The applicant and the 1st respondent participated in the General Elections held on 18th February, 2016, where they contested for the position of Member of Parliament for Butembe Constituency in Jinja District. The 2nd respondent declared the 1st respondent as the validly elected Member of Parliament. The applicant challenged the outcome of the election and lodged a Petition in the High Court contending that the 1st respondent was at the time of nomination and election not qualified to stand for the office of Member of Parliament, and seeking for the cancellation/nullification of the results of the election.

On the 22nd July, 2016, the High Court dismissed the petition and upheld the declaration of the 1st respondent as the validly elected Member of Parliament of Butembe Constituency. The applicant then filed a Notice of Appeal and apparently the same was served upon the respondents.

,However, the applicant has to date not filed a memorandum of appeal and record of appeal in this Court.

On the 12th August, 2016, the applicant filed this application for extension of time within which to appeal and to file the record of appeal. The application is based on grounds that:-

- 1. The failure to file the memorandum of appeal and record of appeal was due to the delay by the High Court to avail the applicant with certified copies of the proceedings and the judgment within the prescribed time for filing the memorandum and record of appeal. - 2. The applicant has been vigilant in pursuing the appeal. - 3. The intended appeal raises serious points of law requiring judicial interpretation and determination. - 4. The applicant shall be prejudiced if the application is not granted.
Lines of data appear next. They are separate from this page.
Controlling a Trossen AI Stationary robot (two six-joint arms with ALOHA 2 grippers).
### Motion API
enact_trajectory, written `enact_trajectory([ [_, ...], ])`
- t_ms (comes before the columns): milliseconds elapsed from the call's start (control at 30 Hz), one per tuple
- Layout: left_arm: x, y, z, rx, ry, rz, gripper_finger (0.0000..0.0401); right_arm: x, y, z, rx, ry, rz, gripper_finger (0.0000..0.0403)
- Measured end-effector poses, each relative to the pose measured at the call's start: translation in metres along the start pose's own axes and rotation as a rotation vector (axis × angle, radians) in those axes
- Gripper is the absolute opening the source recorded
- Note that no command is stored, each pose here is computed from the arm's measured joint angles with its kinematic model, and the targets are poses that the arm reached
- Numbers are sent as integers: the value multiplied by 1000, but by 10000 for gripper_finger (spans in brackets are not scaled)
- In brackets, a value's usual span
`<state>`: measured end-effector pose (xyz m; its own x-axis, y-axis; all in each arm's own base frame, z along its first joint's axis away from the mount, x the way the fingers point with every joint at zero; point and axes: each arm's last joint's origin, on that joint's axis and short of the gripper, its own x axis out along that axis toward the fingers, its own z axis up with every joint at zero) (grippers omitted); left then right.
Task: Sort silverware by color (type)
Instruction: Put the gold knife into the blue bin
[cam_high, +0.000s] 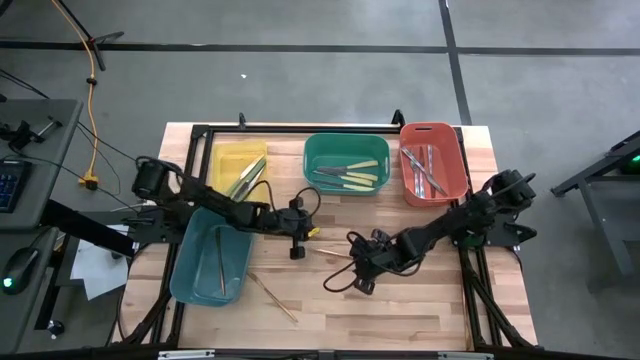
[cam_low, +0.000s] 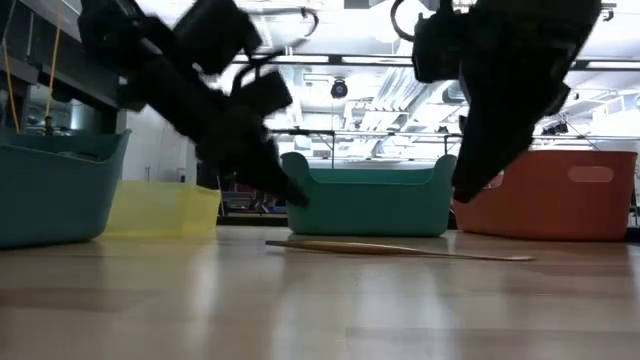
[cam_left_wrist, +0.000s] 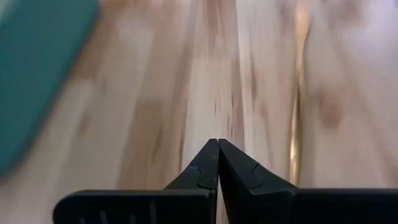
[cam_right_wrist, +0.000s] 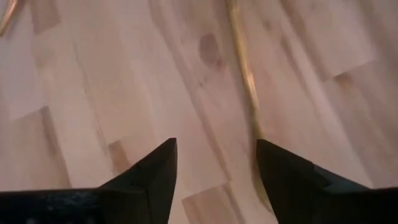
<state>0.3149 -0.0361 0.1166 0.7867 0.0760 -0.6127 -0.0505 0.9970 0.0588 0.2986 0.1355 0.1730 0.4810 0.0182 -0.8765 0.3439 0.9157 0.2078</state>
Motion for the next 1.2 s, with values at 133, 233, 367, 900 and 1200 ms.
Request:
enact_trajectory([
  [133, -12, -8, 9, 32, -26, 11, 0, -10, 0, 2, -4, -59, -21, 203],
  [233, -14, -23, 4, 116, -2, -67, 0, -18, 0, 0, -32, -69, -36, 204],
  [367, -7, -37, -10, 165, 53, -103, 0, -21, 1, 0, -37, -82, -41, 204],
  [900, 5, -37, -19, 153, 63, -124, 0, -21, 1, 0, -37, -84, -47, 204],
  [1200, -6, -39, -8, 165, 24, -132, 0, -21, 0, -1, -46, -79, -50, 204],
])
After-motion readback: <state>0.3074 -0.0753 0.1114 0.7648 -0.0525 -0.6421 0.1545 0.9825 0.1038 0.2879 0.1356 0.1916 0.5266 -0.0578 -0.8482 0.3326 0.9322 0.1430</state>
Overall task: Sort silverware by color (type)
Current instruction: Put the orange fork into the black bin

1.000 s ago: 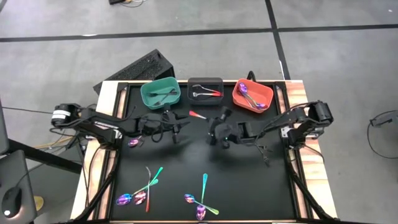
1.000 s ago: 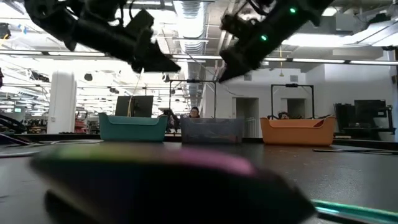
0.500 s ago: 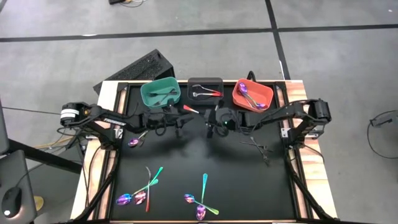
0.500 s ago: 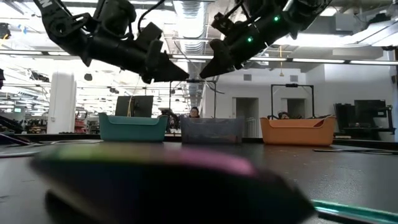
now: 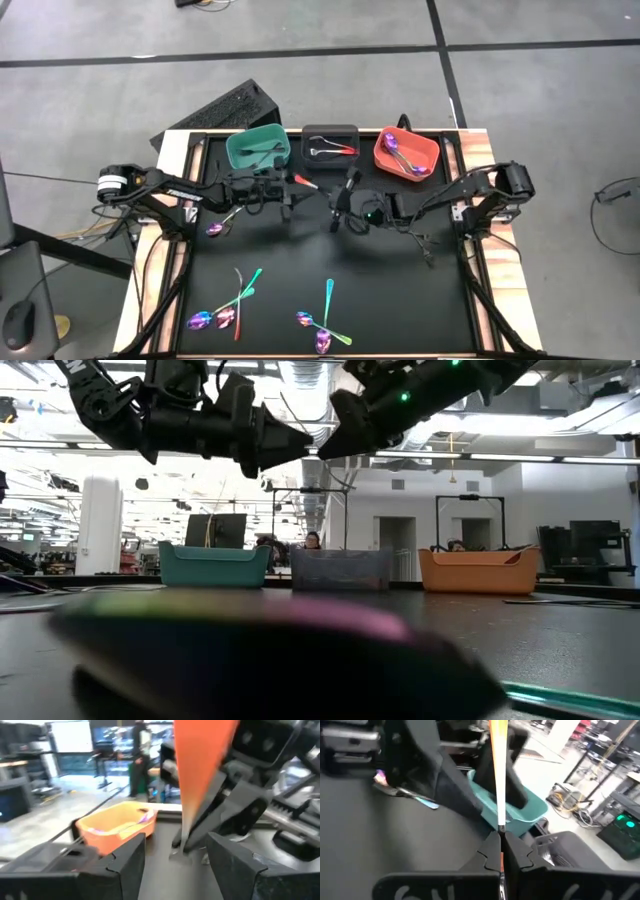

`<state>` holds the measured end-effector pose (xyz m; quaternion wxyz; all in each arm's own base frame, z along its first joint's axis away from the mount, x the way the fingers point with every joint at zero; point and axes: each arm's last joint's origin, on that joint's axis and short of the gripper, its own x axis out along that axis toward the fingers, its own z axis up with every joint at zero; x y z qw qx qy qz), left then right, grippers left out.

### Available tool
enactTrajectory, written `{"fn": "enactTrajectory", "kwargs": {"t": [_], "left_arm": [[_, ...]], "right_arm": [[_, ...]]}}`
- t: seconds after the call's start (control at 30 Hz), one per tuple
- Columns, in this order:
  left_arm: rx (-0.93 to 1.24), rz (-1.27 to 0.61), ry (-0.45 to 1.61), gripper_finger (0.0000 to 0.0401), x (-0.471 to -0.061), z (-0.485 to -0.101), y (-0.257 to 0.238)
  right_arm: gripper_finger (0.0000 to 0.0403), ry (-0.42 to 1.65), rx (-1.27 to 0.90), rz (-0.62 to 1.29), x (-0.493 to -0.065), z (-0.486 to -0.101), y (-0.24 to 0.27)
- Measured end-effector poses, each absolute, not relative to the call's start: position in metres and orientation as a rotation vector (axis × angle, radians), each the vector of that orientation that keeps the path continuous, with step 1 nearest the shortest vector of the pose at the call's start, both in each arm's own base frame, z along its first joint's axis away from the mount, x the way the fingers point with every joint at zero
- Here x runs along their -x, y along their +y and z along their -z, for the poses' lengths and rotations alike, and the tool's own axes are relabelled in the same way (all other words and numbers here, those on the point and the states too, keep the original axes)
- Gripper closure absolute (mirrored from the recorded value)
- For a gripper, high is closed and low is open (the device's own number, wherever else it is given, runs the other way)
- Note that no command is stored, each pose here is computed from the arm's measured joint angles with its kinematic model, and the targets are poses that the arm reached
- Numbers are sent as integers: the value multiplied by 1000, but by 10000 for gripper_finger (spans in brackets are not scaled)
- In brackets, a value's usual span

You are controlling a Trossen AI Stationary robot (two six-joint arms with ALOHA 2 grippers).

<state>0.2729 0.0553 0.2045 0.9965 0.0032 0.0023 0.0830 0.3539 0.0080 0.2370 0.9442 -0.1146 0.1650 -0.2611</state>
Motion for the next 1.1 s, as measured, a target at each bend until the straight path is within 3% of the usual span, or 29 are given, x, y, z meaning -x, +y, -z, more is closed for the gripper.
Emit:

The 1st respondent filed an affidavit in reply sworn by Wanume Ivan, an Advocate with the Firm of Advocates representing the 1st respondent, stating inter alia that:-

- 1. The typed and certified copy of the Judgment was ready by the 4th August, 2016, even before the applicant had applied for the typed and certified copy of the proceedings. - 2. The record of proceedings was certified and ready for collection on the 30th August, 2016, but the same has never been collected from Court by the applicant to date. - 3. The applicant has not been vigilant and his conduct has been dilatory. - 4. There are no special circumstances to warrant the extension of time within which to file a memorandum of appeal and the record of appeal.

Lule Kennedy Ben, an Advocate with the Firm of Advocates representing the 2nd respondent deponed an affidavit in reply on behalf of the 2nd respondent. Briefly, he stated as follows:-

- 1.- Upon the applicant's failure to file the record of appeal and the memorandum of appeal within the stipulated time, the 2nd respondent filed an application to strike out the Notice of Appeal vide Election Petition Application No. 17 of 2016. - 2. The application to strike out the applicant's Notice of Appeal is pending hearing and the present application is intended to defeat the above stated application. - 3. There was no legal basis for the delay by the applicant to take essential steps in the prescribed time. - 4. The applicant should have applied to peruse the Court file rather than to request for a typed copy of the proceedings. - 5. The applicant received a certified copy of the judgment on the 4th August, 2016, but has to date not filed a Memorandum of Appeal.

In rejoinder to the affidavits in reply deponed on behalf of the 1st and 2nd respondents, the applicant stated that he had been vigilant in trying to obtain the certified copy of the proceedings from the High Court; he was not aware of the existence of Election Petition Application No. 17 of 2016 and had never been served with the same and that by the time he was availed with the copy of the Judgment on the 4th August, 2016, the time within which to lodge the Memorandum of Appeal had already lapsed.

# **Representation:-**

The applicant was represented by Mr. Lubega Segona, respondent was represented by Mr. Julius Galisonga respondent was represented by Mr. Musa Sekana. while the 1st and the 2nd

At the hearing of the application, the Court ordered the parties to file written submissions within given time frames. While counsel for the applicant and the 2nd respondent filed written submissions respectively, no submissions were made/filed by or on behalf of the 1st respondent.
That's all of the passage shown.